This single pattern eliminates the biggest bottleneck in blob handling. Your API server never touches the blob data — it only handles metadata.

Pattern 2: Chunked / Multipart Upload

For files larger than ~100 MB, a single PUT request is fragile. Network interruptions, browser timeouts, and memory pressure make single-request uploads unreliable. The solution: split the file into chunks and upload them independently.

Chunked Upload Flow

Why Chunks Matter

  • Resumability: If chunk 47 of 100 fails, retry only chunk 47
  • Parallelism: Upload 3-5 chunks simultaneously
  • Progress tracking: Accurate progress bars per-chunk
  • Memory efficiency: Only one chunk in memory at a time

Implementation: S3 Multipart Upload

# Python -- chunked upload with boto3
import boto3
import os
import math

s3 = boto3.client('s3')
CHUNK_SIZE = 10 * 1024 * 1024  # 10 MB per part

def upload_large_file(bucket, key, file_path):
    file_size = os.path.getsize(file_path)
    num_parts = math.ceil(file_size / CHUNK_SIZE)

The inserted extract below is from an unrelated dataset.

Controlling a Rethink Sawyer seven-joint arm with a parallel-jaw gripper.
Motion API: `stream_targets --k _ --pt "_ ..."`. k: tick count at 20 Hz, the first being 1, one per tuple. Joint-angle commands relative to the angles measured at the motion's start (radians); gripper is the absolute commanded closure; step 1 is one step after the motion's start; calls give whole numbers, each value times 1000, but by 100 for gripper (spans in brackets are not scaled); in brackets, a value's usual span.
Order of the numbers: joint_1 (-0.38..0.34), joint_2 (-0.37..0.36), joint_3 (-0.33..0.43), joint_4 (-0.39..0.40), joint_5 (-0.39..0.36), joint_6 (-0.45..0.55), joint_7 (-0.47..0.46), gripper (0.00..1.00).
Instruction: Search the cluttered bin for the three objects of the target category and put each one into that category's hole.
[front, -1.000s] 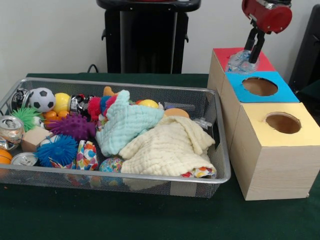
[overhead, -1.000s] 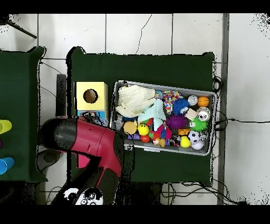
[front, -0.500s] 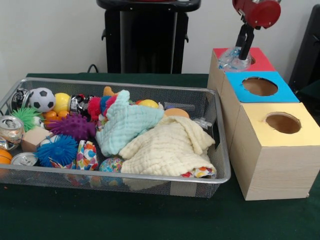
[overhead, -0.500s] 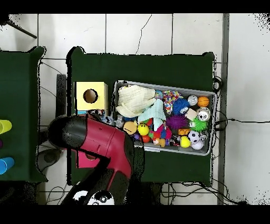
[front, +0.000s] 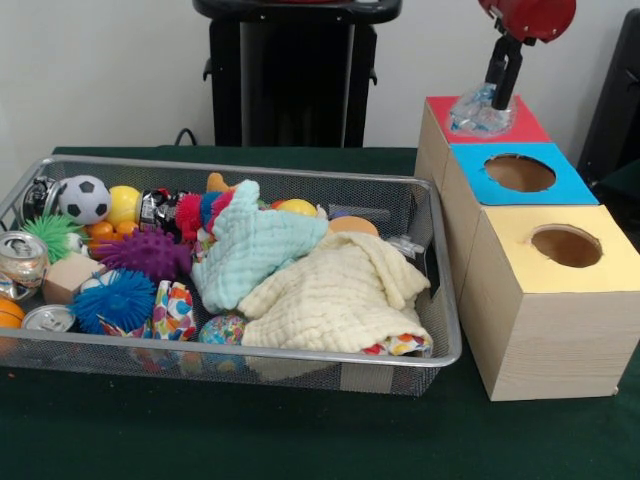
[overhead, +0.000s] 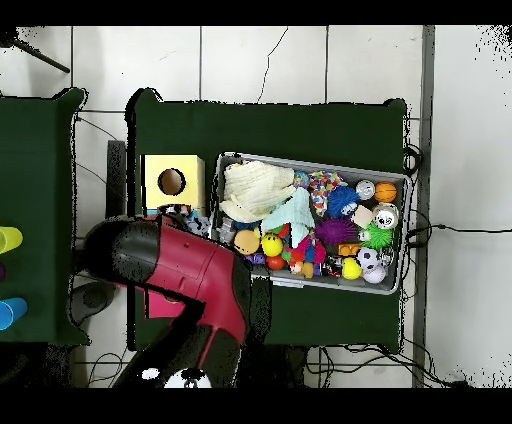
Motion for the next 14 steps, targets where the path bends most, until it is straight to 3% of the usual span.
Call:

    # Step 1: Initiate multipart upload
    response = s3.create_multipart_upload(
        Bucket=bucket,
        Key=key,
        ContentType='video/mp4',
    )
    upload_id = response['UploadId']
    parts = []

    try:
        with open(file_path, 'rb') as f:
            for part_number in range(1, num_parts + 1):
                chunk = f.read(CHUNK_SIZE)

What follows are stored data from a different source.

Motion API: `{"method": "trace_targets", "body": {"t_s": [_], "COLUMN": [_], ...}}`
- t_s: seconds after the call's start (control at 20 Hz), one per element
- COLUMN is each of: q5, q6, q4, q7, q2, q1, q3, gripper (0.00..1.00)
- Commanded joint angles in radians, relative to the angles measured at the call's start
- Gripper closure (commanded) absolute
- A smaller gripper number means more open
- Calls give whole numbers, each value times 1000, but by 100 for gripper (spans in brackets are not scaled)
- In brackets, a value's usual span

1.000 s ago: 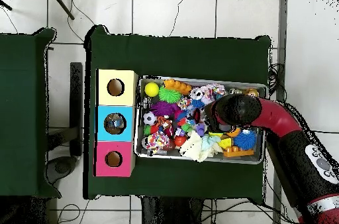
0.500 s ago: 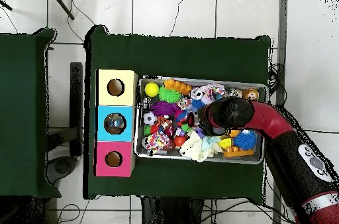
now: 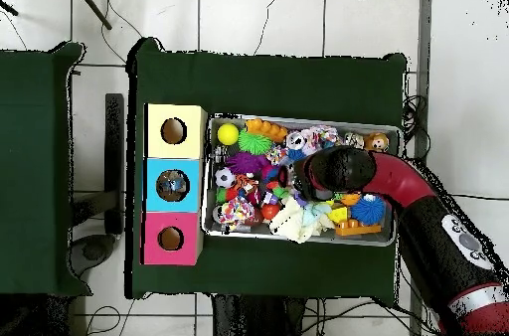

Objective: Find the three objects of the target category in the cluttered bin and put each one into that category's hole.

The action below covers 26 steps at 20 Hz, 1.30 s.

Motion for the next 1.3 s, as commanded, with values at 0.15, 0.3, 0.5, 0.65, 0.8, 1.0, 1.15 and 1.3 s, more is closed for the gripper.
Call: {"method": "trace_targets", "body": {"t_s": [0.15,0.3,0.5,0.65,0.8,1.0,1.15,1.3], "q5": [8,32,64,72,71,63,50,52], "q6": [-179,-194,-186,-193,-207,-241,-256,-261], "q4": [-15,0,4,3,6,19,19,23], "q7": [135,166,154,132,123,127,123,127], "q2": [-57,-73,-86,-80,-78,-85,-90,-95], "q1": [30,35,35,32,34,37,44,51], "q3": [-47,-60,-64,-59,-64,-72,-80,-87], "gripper": [0,0,0,0,0,0,100,100]}}
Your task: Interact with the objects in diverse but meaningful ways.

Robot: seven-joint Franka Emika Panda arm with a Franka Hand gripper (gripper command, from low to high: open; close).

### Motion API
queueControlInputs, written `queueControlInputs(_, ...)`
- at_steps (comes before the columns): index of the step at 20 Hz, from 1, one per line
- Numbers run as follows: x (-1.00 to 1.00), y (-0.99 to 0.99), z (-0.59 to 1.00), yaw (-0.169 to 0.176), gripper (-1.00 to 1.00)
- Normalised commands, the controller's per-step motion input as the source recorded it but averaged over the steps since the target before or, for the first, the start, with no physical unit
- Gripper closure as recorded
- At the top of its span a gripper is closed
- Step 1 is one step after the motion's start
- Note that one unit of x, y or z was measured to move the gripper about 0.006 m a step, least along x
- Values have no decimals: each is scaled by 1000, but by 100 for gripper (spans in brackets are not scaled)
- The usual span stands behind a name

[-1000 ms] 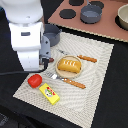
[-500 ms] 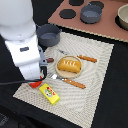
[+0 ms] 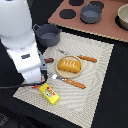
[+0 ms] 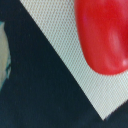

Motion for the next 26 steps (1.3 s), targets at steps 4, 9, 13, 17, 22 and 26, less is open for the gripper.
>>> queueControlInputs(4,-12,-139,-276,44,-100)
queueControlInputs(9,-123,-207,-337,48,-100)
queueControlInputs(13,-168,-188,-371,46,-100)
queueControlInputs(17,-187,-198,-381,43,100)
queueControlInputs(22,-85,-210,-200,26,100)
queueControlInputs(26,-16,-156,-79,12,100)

                # Step 2: Upload each part
                part_response = s3.upload_part(
                    Bucket=bucket,
                    Key=key,
                    UploadId=upload_id,
                    PartNumber=part_number,
                    Body=chunk,
                )

                parts.append({
                    'PartNumber': part_number,
                    'ETag': part_response['ETag'],
                })

                progress = (part_number / num_parts) * 100
                print(f"  Part {part_number}/{num_parts}"
                      f" ({progress:.0f}%)")

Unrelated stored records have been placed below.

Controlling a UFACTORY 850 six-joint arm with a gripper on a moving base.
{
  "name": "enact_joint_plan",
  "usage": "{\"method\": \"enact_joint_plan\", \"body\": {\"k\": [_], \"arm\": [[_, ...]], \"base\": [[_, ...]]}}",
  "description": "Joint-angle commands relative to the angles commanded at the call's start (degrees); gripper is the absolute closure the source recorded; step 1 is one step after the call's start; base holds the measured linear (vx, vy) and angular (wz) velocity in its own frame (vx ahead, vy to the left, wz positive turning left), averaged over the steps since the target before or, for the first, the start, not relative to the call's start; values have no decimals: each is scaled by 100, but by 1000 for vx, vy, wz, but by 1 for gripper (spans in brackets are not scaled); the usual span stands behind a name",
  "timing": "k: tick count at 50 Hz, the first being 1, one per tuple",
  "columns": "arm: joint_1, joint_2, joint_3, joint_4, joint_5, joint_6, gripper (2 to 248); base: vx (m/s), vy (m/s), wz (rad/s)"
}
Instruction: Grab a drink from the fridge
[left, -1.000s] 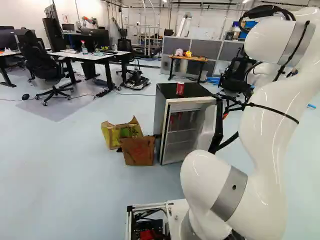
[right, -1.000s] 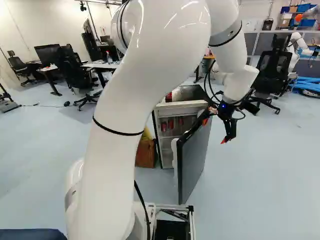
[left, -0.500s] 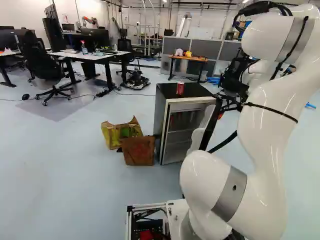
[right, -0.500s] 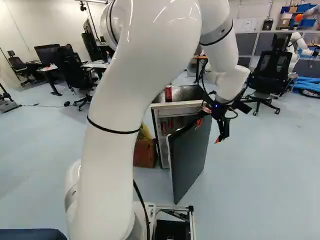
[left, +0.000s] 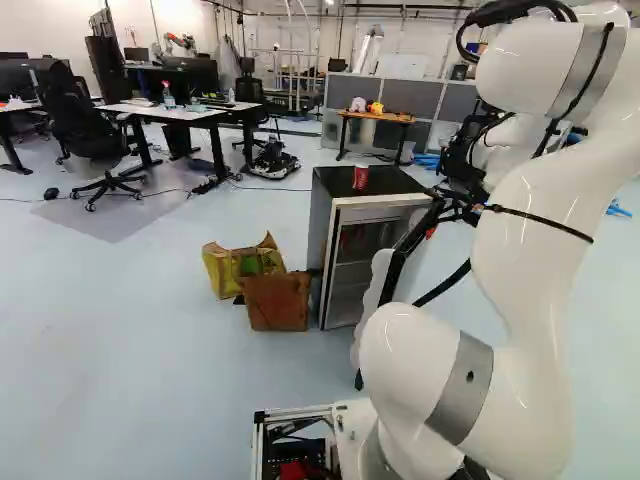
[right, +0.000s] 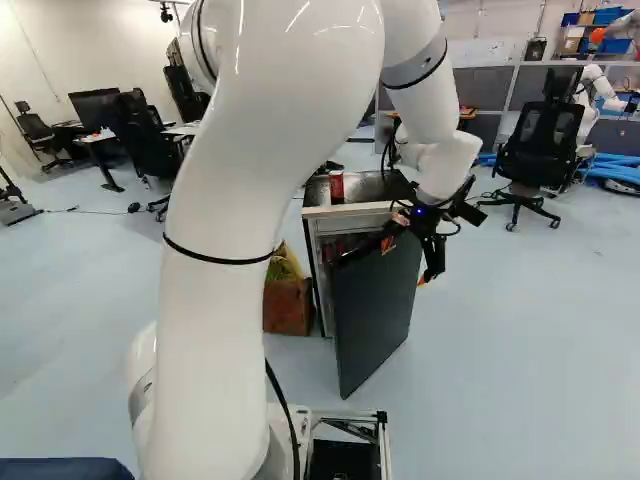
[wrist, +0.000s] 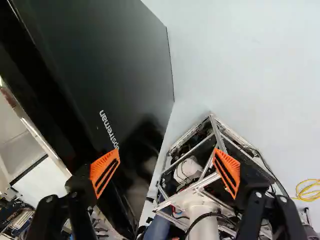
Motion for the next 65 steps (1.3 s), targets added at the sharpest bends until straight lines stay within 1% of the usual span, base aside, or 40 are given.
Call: {"method": "enact_joint_plan", "body": {"k": [26, 46, 65], "arm": [[337, 172, 267, -55, 0, 0, 3], [626, 283, 439, -238, 0, 0, 3], [942, 336, 520, -432, 0, 0, 3]], "base": [[0, 0, 0], [0, 0, 0], [0, 0, 0]]}}
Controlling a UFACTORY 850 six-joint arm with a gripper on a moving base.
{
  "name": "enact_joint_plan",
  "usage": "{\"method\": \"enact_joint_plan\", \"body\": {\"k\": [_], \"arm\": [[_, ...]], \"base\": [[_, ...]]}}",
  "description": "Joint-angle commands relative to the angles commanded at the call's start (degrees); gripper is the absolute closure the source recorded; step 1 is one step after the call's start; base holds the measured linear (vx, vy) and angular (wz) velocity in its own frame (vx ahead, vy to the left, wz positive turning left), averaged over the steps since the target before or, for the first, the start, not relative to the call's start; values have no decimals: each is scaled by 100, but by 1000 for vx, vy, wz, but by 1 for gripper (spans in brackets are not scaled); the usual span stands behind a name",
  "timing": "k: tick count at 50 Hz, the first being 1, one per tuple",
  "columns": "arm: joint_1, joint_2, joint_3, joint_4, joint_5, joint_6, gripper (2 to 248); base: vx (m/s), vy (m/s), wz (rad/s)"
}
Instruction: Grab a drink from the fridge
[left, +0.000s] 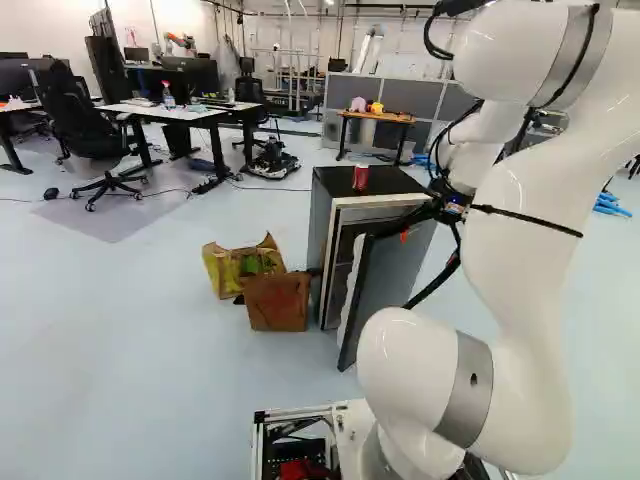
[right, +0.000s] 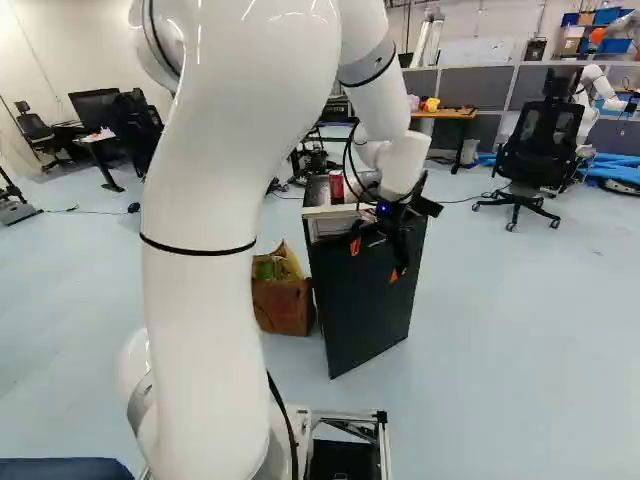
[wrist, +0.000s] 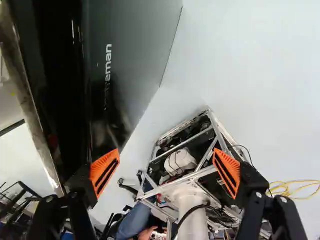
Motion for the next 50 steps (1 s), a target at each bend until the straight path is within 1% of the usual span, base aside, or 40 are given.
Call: {"method": "enact_joint_plan", "body": {"k": [24, 50], "arm": [[422, 22, 33, -269, 9, 0, 3], [879, 24, 37, -503, 186, 0, 3]], "base": [[0, 0, 0], [0, 0, 0]]}}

        # Step 3: Complete the upload
        s3.complete_multipart_upload(
            Bucket=bucket,
            Key=key,
            UploadId=upload_id,
            MultipartUpload={'Parts': parts},
        )
        print(f"Upload complete: {key}")

    except Exception as e:
        # Abort on failure -- cleans up partial parts
        s3.abort_multipart_upload(
            Bucket=bucket,
            Key=key,
            UploadId=upload_id,
        )
        raise e

Resumable Upload Protocol

For production systems, combine multipart upload with a resume protocol:

// Resume-aware upload manager
class ResumableUploader {
  constructor(file, { chunkSize = 10 * 1024 * 1024 } = {}) {
    this.file = file;
    this.chunkSize = chunkSize;
    this.totalChunks = Math.ceil(file.size / chunkSize);
    this.uploadedParts = new Map(); // partNumber -> ETag
  }

  async start(bucket, key) {
    // Check for existing upload session
    let uploadId = localStorage.getItem(`upload:${key}`);

    if (uploadId) {
      // Resume: fetch already-uploaded parts
      const existing = await this.listParts(
        bucket, key, uploadId
      );
      existing.forEach(p => {
        this.uploadedParts.set(p.PartNumber, p.ETag);
      });
    } else {
      // New upload
      uploadId = await this.initiate(bucket, key);
      localStorage.setItem(`upload:${key}`, uploadId);
    }

    // Upload missing chunks (skip completed ones)
    for (let i = 1; i <= this.totalChunks; i++) {
      if (this.uploadedParts.has(i)) continue;

      const start = (i - 1) * this.chunkSize;
      const end = Math.min(start + this.chunkSize, this.file.size);
      const chunk = this.file.slice(start, end);

      const etag = await this.uploadPart(
        bucket, key, uploadId, i, chunk
      );
      this.uploadedParts.set(i, etag);

      this.onProgress?.(i / this.totalChunks);
    }

    // All parts uploaded -- complete
    await this.complete(bucket, key, uploadId);
    localStorage.removeItem(`upload:${key}`);
  }
}

Pattern 3: Content Processing Pipeline

Raw uploads are rarely usable as-is. Images need resizing, videos need transcoding, documents need scanning. This processing must be asynchronous — never block the upload response.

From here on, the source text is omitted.